Problem => Determine how many lines in the entries contain the word "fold", and give that number with no other text.

#### Records supplied

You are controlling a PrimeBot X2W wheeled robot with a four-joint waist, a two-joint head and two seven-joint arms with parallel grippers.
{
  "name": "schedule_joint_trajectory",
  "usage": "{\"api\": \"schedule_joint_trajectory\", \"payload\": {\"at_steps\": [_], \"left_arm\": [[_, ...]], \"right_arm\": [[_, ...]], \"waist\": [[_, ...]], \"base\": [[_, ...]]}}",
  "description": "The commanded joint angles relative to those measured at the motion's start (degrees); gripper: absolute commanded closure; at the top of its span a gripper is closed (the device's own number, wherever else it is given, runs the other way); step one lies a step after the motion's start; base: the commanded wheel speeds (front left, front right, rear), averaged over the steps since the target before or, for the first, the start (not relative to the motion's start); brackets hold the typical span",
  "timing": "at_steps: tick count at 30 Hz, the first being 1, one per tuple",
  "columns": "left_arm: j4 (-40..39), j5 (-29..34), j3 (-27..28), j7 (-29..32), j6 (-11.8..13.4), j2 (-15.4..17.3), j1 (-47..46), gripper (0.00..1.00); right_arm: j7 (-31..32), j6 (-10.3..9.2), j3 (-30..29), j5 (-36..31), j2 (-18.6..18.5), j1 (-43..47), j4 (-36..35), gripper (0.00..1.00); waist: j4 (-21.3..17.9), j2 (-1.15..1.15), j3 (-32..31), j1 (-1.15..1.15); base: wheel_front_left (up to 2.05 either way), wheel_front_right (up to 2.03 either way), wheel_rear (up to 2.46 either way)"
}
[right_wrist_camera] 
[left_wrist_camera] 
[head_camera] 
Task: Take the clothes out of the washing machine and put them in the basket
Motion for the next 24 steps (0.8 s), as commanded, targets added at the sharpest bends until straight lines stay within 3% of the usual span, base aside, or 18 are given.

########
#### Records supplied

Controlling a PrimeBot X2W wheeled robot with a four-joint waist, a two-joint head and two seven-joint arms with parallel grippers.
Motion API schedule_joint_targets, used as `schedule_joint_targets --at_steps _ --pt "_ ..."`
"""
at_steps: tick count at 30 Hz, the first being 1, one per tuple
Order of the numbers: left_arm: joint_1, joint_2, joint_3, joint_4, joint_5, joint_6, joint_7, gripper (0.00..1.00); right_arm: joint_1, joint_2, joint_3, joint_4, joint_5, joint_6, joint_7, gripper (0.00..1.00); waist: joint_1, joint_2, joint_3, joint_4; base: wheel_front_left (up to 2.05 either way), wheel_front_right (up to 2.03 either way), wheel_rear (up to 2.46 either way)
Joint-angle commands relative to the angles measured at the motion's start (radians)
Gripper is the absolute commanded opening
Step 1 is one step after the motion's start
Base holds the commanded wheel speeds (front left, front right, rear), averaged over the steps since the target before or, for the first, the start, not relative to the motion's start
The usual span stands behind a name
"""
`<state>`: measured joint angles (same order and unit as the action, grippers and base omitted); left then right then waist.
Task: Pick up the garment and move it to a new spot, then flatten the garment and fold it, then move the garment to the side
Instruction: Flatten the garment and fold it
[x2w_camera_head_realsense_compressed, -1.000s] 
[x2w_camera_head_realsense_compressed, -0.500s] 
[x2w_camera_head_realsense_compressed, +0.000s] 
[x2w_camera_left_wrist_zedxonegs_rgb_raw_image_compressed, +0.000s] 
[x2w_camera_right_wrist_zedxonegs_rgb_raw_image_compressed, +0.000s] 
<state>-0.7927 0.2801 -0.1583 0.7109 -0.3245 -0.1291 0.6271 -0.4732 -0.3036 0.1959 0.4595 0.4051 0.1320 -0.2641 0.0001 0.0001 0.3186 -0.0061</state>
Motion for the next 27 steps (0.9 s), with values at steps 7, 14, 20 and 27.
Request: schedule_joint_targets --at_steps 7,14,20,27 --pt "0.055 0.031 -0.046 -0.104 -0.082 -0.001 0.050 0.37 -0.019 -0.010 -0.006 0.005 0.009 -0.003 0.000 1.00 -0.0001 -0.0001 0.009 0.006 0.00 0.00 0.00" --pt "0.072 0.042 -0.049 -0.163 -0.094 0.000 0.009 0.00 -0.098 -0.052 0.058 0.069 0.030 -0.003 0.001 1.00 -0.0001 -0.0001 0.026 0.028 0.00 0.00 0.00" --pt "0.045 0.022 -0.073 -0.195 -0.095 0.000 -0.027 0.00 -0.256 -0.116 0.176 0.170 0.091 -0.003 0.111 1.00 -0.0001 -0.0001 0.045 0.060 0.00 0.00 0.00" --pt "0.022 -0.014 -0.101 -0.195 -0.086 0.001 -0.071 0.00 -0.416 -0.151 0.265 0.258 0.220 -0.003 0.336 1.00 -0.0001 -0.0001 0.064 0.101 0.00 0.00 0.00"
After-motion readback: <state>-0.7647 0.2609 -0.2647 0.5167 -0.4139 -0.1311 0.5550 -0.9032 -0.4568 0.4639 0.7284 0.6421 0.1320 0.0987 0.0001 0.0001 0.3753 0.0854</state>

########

Expected answer => 2